A reporter mentions that Hezbollah censors all media reports from southern Lebanon

A very interesting article from Channel 4 reporter Lindsey Hilsum says that the reason the Paris attacks get more coverage than similar attacks in Beirut is because the audience doesn't care:

It’s not that we don’t cover bomb attacks in Beirut and elsewhere, but sometimes the viewer shows less interest. Many are more interested in show business, celebrity and news closer to home.

I have spent my whole career reporting atrocities in Africa, the Middle East and Asia. That’s what I do. Some people watch and care. But many people, if I’m honest, switch off.

At Channel 4 News we continue to report the war in Syria (I was just there – did you watch my reports?), the resulting refugee crisis (ditto) and events like the Al Shabaab attack in Garissa, in northern Kenya in April.

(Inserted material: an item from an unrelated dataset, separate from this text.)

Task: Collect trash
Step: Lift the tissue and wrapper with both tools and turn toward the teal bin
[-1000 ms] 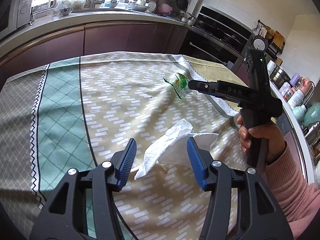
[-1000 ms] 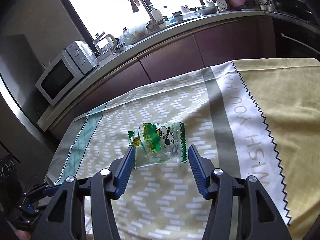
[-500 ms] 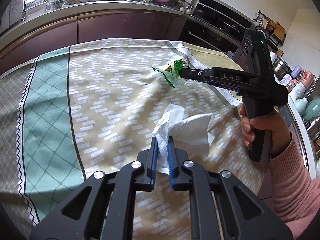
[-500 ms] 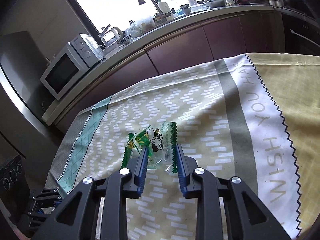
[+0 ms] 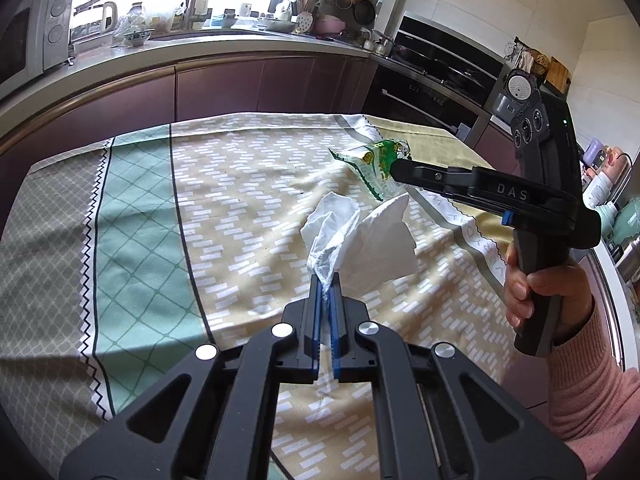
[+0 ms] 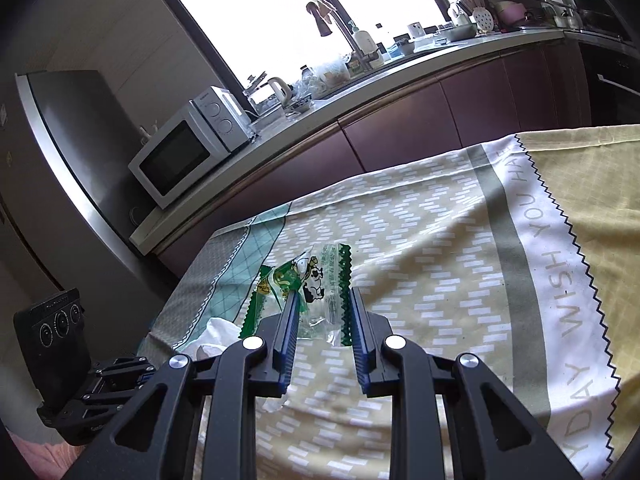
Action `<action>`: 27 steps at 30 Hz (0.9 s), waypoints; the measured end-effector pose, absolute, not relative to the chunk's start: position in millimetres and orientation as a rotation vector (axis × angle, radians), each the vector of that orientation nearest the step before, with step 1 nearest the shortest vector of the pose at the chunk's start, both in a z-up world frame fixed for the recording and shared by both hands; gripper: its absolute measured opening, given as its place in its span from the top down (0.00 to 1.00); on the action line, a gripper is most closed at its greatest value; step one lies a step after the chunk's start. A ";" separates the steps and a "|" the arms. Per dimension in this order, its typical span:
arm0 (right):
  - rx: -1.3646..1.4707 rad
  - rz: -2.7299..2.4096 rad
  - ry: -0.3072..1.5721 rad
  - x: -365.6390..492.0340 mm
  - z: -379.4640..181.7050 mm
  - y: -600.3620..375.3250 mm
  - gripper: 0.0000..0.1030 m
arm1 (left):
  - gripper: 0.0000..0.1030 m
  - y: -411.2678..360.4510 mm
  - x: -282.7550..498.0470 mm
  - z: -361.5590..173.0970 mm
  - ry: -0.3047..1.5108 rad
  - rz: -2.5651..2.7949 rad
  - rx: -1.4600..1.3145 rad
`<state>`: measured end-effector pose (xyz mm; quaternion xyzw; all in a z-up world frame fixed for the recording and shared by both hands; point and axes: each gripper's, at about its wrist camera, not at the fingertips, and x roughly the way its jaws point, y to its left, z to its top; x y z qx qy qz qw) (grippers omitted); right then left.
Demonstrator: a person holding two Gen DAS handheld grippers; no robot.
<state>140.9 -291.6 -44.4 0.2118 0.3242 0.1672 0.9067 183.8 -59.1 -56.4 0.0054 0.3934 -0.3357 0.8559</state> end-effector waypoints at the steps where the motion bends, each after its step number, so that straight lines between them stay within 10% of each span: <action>1: 0.430 0.347 0.663 138.2 -41.9 -288.5 0.78 | 0.96 -55.2 182.1 -55.0 0.825 -0.700 0.008; 27: 0.394 0.456 0.631 116.1 -22.6 -215.5 0.78 | 0.96 40.8 146.2 -32.1 0.739 -0.564 -0.040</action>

But sometimes I feel we’re howling in the dark because so few of you respond.

She has a point, but only to an extent. The media editors are the ones who decide what prominence to give stories, and they are the ones who choose entertainment over news in Africa or Arab countries. The huge coverage over Boko Haram kidnapping of schoolgirls in Nigeria the exception that proves the rule: the media can drive the agenda when it wants to.

But there is an important point that Hilsum makes that is all too rarely mentioned, and even she downplays it:
There are also practical issues – South Beirut, where last Thursday’s bombing occurred, is controlled by Hizbollah, who rarely let journalists film and never freely. There’s no way the hundreds of journalists who descended on Paris would have been permitted to flood a Hizbollah area for days on end. But that’s just a logistical issue, not your problem.
Which means that atrocities in Arab countries that censor the media cannot have the same coverage as incidents in countries with a free press.

Reporters are partially at fault here. Only rarely do they mention, when they are filing their reports, that they cannot say the full story. And the readers and viewers not only have a right but an obligation to know that they are not seeing the whole picture. If journalists cared about getting the truth out there, they would publicly push back on Hezbollah and Hamas and other terror groups that control territory rather than roll over and report what the despots want them to report. Reporters have the ability to shame the terrorists, but given a choice of telling the truth or quietly acquiescing to file the half-story, they almost invariably choose the latter. (An enterprising reporter can do far more - give their bureau chiefs anonymous quotes that support the full picture and have them co-write the story from the main offices out of reach of the terrorists, for example, and to publicly report the threats that they receive.)